Imagem do jogo Chuchel
Como chegar na cereja?

Essa ausência de dificuldade cai como uma luva no formato narrativo utilizado, mas pode frustrar quem esperava exercitar um pouco mais a massa cinzenta. A impressão em vários momentos é estar participando de uma série de vinhetas de animação com uma leve camada de interatividade. A simpatia de Chuchel disfarça o fato que não estamos efetivamente fazendo nada em diversas partes, mas o inesperado de cada cenário serve de incentivo para prosseguir.

Quando a Amanita resolver inovar na interatividade, brotam daí as partes mais lúdicas de Chuchel, que também funcionam como uma homenagem à títulos como Flappy Bird(!), Space Invaders, Pac-Man e um Tetris muito louco. Mas, na maior parte do tempo, é apenas uma questão de saber o que clicar na ordem correta para avançar para o esquete seguinte.

Imagem do jogo Chuchel
Eu entendi essa referência!

Chuchel também carece de uma história ou atmosfera mais simbólica, como as obras anteriores da Amanita. A experiência aqui está mais próxima da gratuita Osada, do mesmo estúdio, em que cenas não conectadas se sucedem sem uma ordem natural. Chuchel apenas salta de situação em situação, em busca de sua cereja. Para mim, isso basta como mote, mas outros jogadores podem sentir falta de substância.

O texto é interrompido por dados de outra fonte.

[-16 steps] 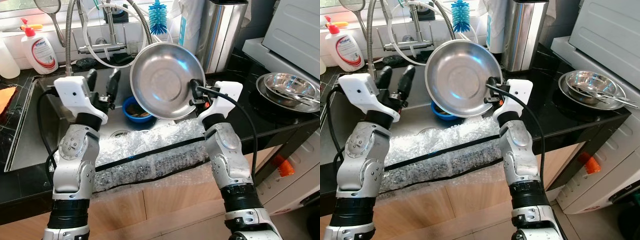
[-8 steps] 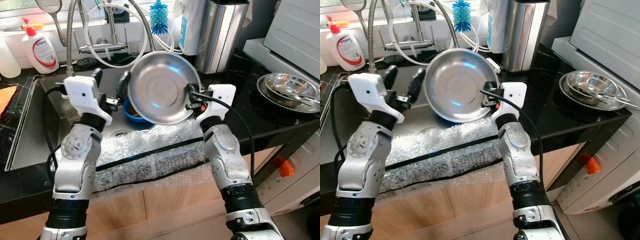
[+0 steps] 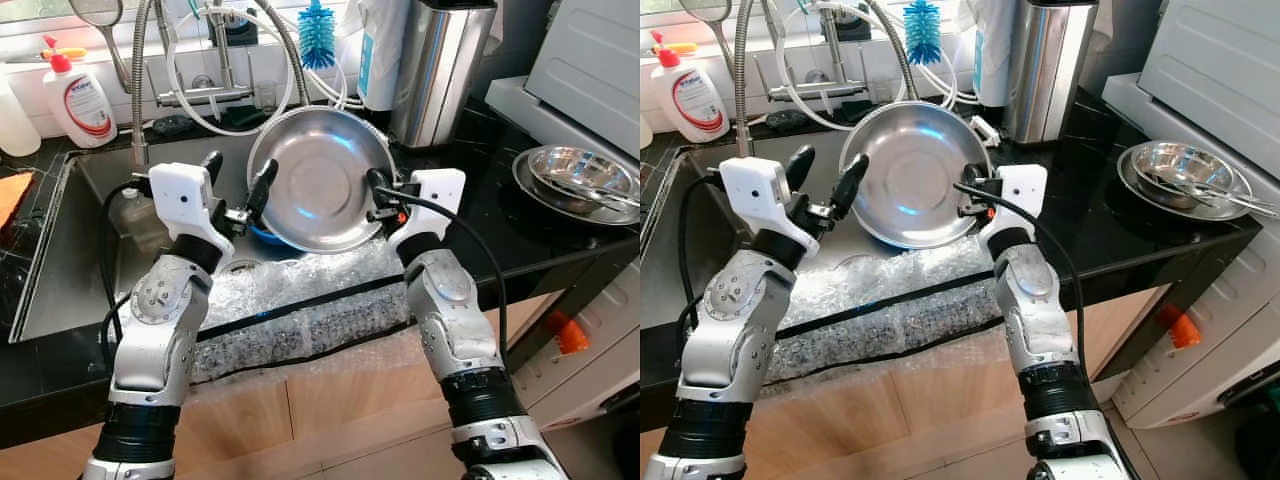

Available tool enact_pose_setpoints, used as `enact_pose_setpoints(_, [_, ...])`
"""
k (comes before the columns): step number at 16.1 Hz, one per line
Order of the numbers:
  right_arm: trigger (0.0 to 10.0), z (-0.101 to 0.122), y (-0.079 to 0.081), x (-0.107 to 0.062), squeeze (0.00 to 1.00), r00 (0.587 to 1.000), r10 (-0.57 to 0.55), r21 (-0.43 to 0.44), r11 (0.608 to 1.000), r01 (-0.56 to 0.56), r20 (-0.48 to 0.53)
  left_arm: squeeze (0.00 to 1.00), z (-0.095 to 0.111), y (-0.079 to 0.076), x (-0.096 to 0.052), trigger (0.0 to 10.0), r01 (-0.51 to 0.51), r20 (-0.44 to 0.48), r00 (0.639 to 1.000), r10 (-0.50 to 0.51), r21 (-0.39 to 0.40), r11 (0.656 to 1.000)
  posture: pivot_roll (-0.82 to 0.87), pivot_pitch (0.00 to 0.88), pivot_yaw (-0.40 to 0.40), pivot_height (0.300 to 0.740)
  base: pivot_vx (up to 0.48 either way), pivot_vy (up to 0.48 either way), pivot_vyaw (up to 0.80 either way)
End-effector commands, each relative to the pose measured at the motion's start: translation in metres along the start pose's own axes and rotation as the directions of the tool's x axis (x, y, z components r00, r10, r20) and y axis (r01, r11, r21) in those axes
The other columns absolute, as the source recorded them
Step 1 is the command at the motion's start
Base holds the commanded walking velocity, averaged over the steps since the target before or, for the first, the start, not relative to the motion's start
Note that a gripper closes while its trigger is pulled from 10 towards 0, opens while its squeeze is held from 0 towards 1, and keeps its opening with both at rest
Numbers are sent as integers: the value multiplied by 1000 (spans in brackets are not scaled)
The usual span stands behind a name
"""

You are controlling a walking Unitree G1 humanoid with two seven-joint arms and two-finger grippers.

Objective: Kitchen organization

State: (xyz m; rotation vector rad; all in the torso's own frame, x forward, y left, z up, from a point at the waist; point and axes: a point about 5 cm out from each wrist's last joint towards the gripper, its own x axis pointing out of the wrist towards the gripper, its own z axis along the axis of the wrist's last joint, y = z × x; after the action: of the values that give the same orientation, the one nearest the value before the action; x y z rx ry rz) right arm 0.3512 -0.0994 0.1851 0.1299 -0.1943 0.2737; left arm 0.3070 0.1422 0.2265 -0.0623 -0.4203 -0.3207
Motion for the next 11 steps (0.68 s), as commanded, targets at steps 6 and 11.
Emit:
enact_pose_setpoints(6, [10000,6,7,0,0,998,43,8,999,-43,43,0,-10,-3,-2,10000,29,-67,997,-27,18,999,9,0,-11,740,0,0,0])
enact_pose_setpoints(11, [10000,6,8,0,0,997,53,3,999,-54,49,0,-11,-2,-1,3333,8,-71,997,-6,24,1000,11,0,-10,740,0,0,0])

A Amanita estende a brincadeira por cerca de duas horas e entrega um final satisfatório, apesar dos percalços e da curtíssima duração. A impressão que fica é que a desenvolvedora testa suas águas para novos títulos ou um novo público. Da minha parte, sigo no aguardo de um eventual retorno de Chuchel, talvez em um jogo mais denso, ou talvez somente para mais uma sucessão de confusões sem sentido, mas hilárias.